(RECORDS)

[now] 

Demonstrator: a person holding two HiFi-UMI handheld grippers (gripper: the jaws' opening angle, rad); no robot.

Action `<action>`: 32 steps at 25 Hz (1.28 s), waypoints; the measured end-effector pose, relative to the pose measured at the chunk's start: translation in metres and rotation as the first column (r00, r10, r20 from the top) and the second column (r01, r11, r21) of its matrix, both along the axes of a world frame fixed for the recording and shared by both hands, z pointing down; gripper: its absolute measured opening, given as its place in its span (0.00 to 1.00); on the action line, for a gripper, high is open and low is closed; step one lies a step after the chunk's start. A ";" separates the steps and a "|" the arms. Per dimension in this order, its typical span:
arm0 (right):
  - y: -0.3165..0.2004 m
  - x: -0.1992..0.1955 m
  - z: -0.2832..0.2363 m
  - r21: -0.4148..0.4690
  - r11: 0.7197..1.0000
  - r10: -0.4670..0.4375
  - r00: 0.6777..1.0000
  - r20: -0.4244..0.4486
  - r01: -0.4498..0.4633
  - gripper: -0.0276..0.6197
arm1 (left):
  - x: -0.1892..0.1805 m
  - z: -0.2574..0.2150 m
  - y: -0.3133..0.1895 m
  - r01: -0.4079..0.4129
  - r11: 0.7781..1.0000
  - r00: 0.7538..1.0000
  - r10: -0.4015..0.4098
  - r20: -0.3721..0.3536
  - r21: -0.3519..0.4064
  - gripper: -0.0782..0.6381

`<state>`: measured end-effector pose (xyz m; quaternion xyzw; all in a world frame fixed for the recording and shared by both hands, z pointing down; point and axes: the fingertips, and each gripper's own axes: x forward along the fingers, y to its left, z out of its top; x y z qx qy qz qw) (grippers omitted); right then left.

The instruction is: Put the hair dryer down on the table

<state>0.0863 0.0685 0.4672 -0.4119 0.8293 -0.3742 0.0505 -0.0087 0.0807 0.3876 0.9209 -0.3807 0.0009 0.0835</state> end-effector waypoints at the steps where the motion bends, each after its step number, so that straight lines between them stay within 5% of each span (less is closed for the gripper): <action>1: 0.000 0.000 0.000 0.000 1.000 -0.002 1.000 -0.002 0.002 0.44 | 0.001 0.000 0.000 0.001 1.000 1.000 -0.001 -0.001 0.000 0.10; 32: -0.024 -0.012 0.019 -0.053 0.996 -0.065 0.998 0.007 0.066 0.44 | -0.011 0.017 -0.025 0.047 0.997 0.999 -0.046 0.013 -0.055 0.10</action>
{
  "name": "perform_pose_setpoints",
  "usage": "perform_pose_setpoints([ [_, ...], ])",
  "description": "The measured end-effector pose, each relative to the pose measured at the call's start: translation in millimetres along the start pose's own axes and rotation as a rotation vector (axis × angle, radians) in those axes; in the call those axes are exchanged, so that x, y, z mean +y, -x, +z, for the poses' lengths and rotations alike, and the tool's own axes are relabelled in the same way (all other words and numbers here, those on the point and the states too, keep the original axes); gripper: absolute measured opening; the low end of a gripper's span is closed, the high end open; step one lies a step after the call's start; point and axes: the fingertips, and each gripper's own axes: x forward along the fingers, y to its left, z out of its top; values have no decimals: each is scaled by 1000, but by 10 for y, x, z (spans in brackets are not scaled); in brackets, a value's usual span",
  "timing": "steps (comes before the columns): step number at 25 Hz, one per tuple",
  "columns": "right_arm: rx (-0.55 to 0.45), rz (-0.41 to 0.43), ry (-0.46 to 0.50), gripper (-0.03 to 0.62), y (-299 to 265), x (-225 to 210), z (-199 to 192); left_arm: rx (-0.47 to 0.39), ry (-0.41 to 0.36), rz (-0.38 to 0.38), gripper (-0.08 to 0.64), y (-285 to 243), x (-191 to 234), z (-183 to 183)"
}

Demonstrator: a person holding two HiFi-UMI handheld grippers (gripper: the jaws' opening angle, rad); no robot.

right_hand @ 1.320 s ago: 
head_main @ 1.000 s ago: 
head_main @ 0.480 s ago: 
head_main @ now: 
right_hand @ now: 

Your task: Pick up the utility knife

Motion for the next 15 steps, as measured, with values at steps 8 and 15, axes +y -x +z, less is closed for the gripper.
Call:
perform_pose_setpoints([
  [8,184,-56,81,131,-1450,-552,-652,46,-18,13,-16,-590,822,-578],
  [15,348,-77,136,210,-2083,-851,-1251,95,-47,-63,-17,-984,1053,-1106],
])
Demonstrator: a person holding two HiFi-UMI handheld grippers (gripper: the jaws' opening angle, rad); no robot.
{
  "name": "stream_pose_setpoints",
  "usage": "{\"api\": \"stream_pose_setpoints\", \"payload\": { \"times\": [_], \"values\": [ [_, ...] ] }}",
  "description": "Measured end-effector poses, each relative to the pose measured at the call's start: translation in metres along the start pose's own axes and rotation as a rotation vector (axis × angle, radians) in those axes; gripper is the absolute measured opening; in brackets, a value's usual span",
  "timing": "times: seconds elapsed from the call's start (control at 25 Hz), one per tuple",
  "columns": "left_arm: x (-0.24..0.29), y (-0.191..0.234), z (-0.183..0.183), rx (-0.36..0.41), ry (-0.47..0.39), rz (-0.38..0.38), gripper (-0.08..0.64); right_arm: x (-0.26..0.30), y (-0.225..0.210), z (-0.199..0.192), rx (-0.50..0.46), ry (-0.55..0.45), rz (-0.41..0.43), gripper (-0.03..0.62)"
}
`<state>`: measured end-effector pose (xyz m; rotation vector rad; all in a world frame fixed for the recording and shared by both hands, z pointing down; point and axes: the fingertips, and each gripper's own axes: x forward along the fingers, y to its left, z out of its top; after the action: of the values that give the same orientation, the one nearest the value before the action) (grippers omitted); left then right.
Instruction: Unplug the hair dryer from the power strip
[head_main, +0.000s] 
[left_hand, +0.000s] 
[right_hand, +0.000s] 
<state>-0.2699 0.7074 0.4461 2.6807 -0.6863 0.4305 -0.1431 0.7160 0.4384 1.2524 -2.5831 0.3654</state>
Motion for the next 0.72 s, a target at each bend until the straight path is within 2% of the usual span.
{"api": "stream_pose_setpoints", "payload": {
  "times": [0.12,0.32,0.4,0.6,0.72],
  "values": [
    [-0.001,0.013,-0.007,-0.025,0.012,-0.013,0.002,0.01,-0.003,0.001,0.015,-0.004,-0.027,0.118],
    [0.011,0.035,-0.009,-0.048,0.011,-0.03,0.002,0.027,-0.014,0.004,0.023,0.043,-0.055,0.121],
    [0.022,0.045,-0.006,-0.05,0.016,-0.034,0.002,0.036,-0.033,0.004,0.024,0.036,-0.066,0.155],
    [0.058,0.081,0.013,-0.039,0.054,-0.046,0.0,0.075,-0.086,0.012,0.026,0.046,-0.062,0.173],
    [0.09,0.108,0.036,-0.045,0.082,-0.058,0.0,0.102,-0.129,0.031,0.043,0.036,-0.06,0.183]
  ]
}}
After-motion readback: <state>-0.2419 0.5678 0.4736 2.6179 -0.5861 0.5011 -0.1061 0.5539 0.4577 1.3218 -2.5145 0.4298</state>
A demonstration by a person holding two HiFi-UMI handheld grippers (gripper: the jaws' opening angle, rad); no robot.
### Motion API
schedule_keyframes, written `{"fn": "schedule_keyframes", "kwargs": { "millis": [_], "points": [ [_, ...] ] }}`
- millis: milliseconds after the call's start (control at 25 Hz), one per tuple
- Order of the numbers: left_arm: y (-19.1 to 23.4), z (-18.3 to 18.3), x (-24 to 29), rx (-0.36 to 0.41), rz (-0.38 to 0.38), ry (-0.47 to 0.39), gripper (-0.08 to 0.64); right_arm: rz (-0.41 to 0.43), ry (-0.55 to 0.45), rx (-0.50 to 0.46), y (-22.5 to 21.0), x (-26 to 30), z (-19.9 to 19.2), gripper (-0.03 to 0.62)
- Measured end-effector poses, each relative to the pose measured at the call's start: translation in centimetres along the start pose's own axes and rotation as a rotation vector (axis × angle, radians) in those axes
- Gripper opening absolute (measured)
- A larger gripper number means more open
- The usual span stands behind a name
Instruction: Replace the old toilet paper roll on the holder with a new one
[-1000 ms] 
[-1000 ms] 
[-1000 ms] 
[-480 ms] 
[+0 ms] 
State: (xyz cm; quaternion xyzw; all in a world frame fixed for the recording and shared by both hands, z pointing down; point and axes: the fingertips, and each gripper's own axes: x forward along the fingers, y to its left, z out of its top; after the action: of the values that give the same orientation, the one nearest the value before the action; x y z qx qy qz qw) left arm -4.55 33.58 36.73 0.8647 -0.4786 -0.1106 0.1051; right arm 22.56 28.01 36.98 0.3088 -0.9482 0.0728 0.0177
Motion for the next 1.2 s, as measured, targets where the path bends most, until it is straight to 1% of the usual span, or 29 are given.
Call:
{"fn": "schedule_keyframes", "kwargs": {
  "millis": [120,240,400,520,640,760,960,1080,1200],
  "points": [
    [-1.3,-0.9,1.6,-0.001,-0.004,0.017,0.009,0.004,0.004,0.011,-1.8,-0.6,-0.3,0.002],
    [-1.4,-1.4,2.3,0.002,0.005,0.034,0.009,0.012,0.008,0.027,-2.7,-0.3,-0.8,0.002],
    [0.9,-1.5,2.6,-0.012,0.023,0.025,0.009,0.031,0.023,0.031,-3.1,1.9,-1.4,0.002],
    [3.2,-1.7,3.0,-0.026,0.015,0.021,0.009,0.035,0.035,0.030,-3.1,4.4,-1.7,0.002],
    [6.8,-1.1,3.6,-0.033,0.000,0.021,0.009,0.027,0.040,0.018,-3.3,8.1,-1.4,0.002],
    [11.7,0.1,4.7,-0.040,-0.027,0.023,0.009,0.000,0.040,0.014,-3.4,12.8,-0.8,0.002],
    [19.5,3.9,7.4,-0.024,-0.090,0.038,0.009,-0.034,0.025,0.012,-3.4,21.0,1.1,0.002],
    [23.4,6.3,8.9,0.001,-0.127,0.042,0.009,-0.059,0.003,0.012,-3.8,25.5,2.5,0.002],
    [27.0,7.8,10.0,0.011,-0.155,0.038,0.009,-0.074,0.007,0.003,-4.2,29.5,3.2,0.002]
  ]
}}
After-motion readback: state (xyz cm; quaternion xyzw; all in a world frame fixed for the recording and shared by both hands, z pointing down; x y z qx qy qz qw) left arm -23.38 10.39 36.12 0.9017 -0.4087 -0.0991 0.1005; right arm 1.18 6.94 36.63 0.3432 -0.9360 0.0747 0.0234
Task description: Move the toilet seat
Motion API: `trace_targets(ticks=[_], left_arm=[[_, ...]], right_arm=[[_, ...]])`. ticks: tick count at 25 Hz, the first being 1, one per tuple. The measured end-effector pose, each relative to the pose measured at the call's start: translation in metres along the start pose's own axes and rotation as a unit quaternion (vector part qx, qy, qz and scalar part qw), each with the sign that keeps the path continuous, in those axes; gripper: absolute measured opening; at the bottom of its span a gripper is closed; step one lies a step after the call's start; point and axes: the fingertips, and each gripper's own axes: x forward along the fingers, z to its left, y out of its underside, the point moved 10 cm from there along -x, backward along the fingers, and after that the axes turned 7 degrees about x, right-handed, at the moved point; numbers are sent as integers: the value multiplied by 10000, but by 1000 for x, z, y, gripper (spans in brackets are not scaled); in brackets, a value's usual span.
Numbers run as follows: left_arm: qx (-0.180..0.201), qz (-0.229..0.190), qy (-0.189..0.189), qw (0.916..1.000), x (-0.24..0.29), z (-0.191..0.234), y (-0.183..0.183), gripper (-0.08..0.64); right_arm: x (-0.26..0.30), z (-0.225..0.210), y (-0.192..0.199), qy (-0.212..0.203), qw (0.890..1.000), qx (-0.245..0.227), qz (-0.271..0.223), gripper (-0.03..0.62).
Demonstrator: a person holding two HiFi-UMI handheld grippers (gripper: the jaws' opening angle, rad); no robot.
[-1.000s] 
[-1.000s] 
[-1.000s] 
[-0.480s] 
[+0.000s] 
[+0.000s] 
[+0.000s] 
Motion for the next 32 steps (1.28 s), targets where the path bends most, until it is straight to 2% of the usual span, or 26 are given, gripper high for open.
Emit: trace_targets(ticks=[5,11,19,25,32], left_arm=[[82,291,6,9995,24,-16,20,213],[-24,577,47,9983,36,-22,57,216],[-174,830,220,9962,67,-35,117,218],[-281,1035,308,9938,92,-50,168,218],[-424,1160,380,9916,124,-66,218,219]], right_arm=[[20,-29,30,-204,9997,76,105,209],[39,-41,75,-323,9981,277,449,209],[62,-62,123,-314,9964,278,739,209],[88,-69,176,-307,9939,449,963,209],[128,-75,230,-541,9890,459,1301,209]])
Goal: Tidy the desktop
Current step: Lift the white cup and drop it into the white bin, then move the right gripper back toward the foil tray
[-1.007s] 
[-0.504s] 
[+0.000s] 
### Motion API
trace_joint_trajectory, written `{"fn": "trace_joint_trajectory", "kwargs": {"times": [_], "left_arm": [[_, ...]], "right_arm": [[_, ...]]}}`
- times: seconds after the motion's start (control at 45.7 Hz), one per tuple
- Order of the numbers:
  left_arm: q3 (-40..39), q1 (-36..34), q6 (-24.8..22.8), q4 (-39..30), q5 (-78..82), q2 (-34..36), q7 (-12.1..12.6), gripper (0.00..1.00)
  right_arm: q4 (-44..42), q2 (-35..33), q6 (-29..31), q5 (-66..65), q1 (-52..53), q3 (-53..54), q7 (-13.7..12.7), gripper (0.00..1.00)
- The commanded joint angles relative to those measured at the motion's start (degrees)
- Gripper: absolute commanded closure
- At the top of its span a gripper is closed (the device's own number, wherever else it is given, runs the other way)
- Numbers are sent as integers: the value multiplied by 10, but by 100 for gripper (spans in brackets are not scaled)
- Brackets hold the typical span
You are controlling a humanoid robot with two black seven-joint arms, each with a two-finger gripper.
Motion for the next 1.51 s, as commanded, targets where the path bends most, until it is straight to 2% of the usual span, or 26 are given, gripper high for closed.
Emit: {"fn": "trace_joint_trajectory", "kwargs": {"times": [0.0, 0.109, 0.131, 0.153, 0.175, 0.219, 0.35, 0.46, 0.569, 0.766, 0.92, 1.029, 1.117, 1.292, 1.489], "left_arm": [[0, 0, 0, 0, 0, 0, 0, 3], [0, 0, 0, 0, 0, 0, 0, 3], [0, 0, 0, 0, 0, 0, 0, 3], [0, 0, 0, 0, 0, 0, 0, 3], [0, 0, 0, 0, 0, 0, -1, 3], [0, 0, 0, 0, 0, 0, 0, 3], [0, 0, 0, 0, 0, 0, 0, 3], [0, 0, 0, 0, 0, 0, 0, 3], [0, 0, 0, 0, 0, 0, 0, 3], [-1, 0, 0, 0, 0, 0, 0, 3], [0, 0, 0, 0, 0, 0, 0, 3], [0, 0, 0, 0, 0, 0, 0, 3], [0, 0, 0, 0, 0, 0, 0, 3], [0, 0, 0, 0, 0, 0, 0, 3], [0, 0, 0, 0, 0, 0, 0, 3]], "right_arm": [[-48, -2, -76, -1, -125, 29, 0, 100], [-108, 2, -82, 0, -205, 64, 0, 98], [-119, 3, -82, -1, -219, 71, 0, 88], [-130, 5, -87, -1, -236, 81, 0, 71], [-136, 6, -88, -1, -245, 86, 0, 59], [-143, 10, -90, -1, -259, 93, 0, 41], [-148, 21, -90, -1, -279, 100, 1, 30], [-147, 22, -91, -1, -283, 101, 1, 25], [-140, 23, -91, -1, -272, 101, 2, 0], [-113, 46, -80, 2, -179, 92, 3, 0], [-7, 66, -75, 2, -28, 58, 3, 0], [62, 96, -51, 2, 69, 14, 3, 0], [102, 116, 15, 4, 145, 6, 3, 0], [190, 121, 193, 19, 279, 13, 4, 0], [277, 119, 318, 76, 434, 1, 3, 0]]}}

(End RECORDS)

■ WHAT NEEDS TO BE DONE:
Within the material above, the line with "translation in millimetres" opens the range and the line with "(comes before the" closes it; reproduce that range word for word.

■ RESULT FOR THIS TASK:
  "description": "The measured end-effector pose, each relative to the pose measured at the call's start: translation in millimetres along the start pose's own axes and rotation as a rotation vector (axis × angle, radians) in those axes; in the call those axes are exchanged, so that x, y, z mean +y, -x, +z, for the poses' lengths and rotations alike, and the tool's own axes are relabelled in the same way (all other words and numbers here, those on the point and the states too, keep the original axes); gripper: absolute measured opening; the low end of a gripper's span is closed, the high end open; step one lies a step after the call's start; point and axes: the fingertips, and each gripper's own axes: x forward along the fingers, y to its left, z out of its top; values have no decimals: each is scaled by 1000, but by 10 for y, x, z (spans in brackets are not scaled); in brackets, a value's usual span",
  "timing": "steps (comes before the columns): step number at 25 Hz, one per tuple",

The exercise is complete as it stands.